WHAT THE EXERCISE ASKS
Copy the complete listing exactly as shown.

DATA SECTION
----------
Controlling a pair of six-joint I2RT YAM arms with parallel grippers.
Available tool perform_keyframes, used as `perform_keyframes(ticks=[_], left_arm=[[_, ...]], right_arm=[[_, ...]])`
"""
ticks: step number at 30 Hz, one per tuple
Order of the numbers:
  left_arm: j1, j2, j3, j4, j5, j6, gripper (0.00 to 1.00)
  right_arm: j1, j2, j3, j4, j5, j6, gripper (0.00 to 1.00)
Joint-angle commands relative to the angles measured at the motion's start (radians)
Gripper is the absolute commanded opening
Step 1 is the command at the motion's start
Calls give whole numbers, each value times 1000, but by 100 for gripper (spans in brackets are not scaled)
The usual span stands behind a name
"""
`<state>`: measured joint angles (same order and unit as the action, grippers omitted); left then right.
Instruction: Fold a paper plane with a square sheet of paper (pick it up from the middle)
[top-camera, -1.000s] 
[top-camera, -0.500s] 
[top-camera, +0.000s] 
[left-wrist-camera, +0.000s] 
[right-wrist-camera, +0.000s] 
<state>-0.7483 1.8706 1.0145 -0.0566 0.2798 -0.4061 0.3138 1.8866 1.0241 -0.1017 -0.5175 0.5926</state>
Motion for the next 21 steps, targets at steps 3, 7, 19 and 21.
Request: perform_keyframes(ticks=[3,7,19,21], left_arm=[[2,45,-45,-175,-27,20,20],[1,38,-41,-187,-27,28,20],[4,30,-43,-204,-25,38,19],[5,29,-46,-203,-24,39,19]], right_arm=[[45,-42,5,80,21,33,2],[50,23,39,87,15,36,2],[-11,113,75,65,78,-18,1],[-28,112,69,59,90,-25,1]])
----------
FINISHED TASK
Controlling a pair of six-joint I2RT YAM arms with parallel grippers.
Available tool perform_keyframes, used as `perform_keyframes(ticks=[_], left_arm=[[_, ...]], right_arm=[[_, ...]])`
"""
ticks: step number at 30 Hz, one per tuple
Order of the numbers:
  left_arm: j1, j2, j3, j4, j5, j6, gripper (0.00 to 1.00)
  right_arm: j1, j2, j3, j4, j5, j6, gripper (0.00 to 1.00)
Joint-angle commands relative to the angles measured at the motion's start (radians)
Gripper is the absolute commanded opening
Step 1 is the command at the motion's start
Calls give whole numbers, each value times 1000, but by 100 for gripper (spans in brackets are not scaled)
The usual span stands behind a name
"""
`<state>`: measured joint angles (same order and unit as the action, grippers omitted); left then right.
Instruction: Fold a paper plane with a square sheet of paper (pick it up from the middle)
[top-camera, -1.000s] 
[top-camera, -0.500s] 
[top-camera, +0.000s] 
[left-wrist-camera, +0.000s] 
[right-wrist-camera, +0.000s] 
<state>-0.7483 1.8706 1.0145 -0.0566 0.2798 -0.4061 0.3138 1.8866 1.0241 -0.1017 -0.5175 0.5926</state>
Motion for the next 21 steps, targets at steps 3, 7, 19 and 21.
Request: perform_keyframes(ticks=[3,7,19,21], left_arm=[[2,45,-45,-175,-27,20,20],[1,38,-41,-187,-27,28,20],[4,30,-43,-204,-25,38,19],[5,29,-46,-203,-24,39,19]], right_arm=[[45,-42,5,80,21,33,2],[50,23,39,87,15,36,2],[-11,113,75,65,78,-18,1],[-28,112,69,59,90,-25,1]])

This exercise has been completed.